As most recently at the American Academy of Neurology (AAN) in Washington in 2015, the focus of the scientific lectures was on the technique of NIBS (non-invasive brain stimulation). Yet the technology applied has been known for more than 100 years. As early as 1886, in his “Handbook of Electrotherapy”, Wilhelm Heinrich Erb described the principle of direct-current electrical stimulation. In his self-experiment performed in 2005, Michael Nitsche took on this old technique (Fig. 2). Since then, a large number of studies have been published; the evidence of this treatment method is currently still low (Cochrane Collaboration, transkranielle Galvanisation zur Wiederherstellung der Aktivitäten des täglichen Lebens nach Schlaganfall [Cochrane Collaboration, transcranial galvanization for restoration of daily living activities after a stroke (Elsner et al., Syst. Rev. 2013)].

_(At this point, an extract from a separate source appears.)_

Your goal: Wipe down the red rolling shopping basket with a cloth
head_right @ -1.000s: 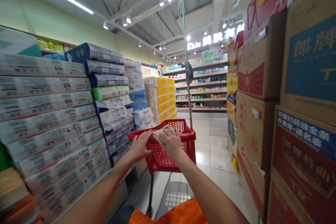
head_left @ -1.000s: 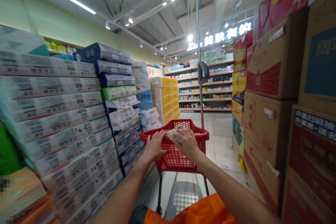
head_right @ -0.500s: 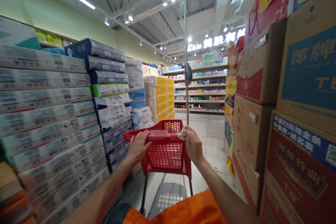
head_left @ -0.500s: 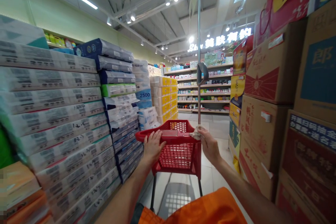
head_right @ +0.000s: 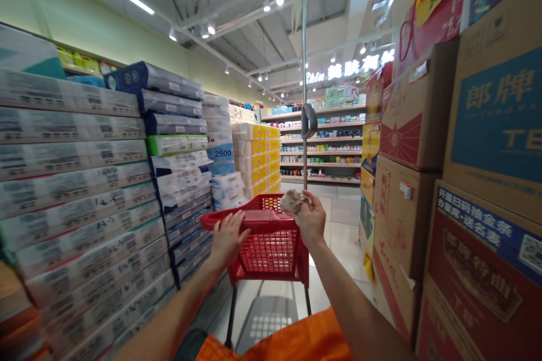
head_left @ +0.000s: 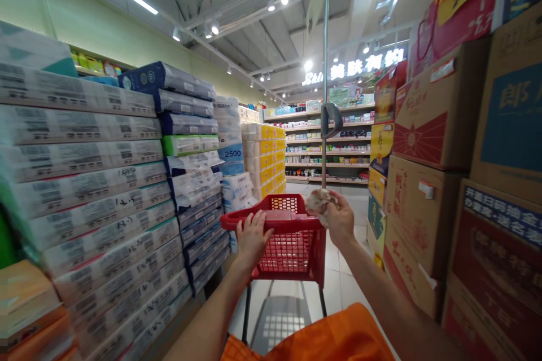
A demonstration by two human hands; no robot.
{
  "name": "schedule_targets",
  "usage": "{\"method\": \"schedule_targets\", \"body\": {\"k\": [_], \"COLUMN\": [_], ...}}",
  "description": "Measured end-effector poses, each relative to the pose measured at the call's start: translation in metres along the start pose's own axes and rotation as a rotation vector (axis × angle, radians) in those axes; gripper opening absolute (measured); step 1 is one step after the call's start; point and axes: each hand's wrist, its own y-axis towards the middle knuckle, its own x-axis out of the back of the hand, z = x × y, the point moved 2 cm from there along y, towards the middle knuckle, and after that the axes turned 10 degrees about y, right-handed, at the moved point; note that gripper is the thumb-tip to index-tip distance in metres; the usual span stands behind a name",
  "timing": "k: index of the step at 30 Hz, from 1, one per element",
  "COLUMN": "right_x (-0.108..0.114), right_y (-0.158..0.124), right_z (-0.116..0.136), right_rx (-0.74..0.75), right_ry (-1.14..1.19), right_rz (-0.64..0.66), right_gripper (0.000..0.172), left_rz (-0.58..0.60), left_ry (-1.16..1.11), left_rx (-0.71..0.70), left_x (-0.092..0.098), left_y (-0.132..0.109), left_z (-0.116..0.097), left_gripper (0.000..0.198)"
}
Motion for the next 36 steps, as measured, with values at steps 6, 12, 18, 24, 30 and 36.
{"method": "schedule_targets", "body": {"k": [6,12,18,24,30,36], "right_x": [0.006,0.019,0.019,0.019,-0.029,-0.005], "right_y": [0.006,-0.033,-0.026,0.017,-0.048,-0.025], "right_z": [-0.01,-0.02,-0.013,-0.013,-0.011,-0.016], "right_rx": [0.068,0.544,0.605,0.267,0.532,0.479], "right_ry": [-0.362,-0.809,-0.764,-0.816,-0.733,-0.828], "right_rz": [0.247,0.529,0.73,0.522,0.631,0.534], "right_gripper": [0.027,0.041,0.04,0.033,0.04,0.036], "left_rz": [0.007,0.017,0.016,-0.015,-0.021,-0.01], "left_ry": [0.01,0.018,0.032,0.023,0.032,0.026], "left_rx": [0.005,0.01,0.006,0.018,0.035,-0.045], "left_x": [0.002,0.003,0.005,0.003,0.002,0.001], "left_y": [-0.002,-0.002,-0.003,-0.003,-0.001,-0.003], "left_z": [0.001,-0.003,-0.003,-0.014,-0.026,-0.02], "left_gripper": [0.043,0.043,0.043,0.043,0.044,0.045]}}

Controlling neuroplasticity

NIBS comprises transcranial direct-current stimulation (tDCS and TMS – transcranial magnetic stimulation and immediate transcranial direct-current stimulation). These techniques make it possible to facilitate brain structures or inhibit their activity in order to control neuroplasticity. With the two methods mentioned above, neurorehabilitation can address a wide range of indications: Stroke, craniocerebral trauma, focal dystonia, neuropathic pain, and spinal cord injury. Unlike earlier therapeutic approaches, NIBS is now being applied during rehabilitative measures as well. At the AAN, the Working Group of the University Hospital San Raffaele in Milan presented an interesting study on this subject. This study used TMS and simultaneous Motomed training – a form of cycling with motor-driven movement training devices – to improve dorsiflexion of the ankle. This was based on the evidence that walking ability is reduced after strokes, accompanied by decreased force of dorsiflexion in the affected foot. The Milanese team studied the effects of TMS with simultaneous Motomed training on the patients’ ability to walk. In this study, the effect of bilateral repetitive transcranial magnetic stimulation (rTMS) using an H-coil in combination with Motomed training was studied in terms of the function of the exercises in chronic stroke patients more than six months post-stroke. A randomized, double-blind, placebo-controlled crossover study was conducted. With this study design, 63 % responders were found in the active treatment group, and 9 % responders in the sham stimulation group. Overall, improvement of the functions of the affected lower extremity could be achieved. Another interesting result was a decrease in spasticity according to the modified Ashworth scale. However, no changes in walking speed could be achieved. Perhaps this can be explained by the cycling training itself, where there was obviously no carry-over effect in terms of walking speed. The measured effects were, however, still evident even after a month.

Forms of neuroplasticity

Upon application of TMS, short-term and long-term changes occur in the brain. Long-term effects are synaptic plasticity (LTP, LTD), production of neurotrophic factors, and expression of genes. In principle, neuroplasticity takes place in the primary motor cortex and the dorsal pre-motor cortex ipsi- and contralaterally to the lesion. Two forms of neuroplasticity can be distinguished:

  1. Lesion-induced neuroplasticity: Enlargement of the cortical representation of muscles proximal to the lesion (= optimum utilization of intact structures, a direct reaction to cell death)
  1. Training-induced neuroplasticity:  Increased use of a limb leads to enlargement of the cortical representation (Sterr 2004). Furthermore, non-use leads to a decrease of cortical representation. In the context of neurorehabilitation, the two types of neuroplasticity intertwine. Loss of nerve cells leads to increased excitability in the area of the lesion, but also contralaterally. In chronic stroke, mainly training-induced neuroplasticity comes to fruition.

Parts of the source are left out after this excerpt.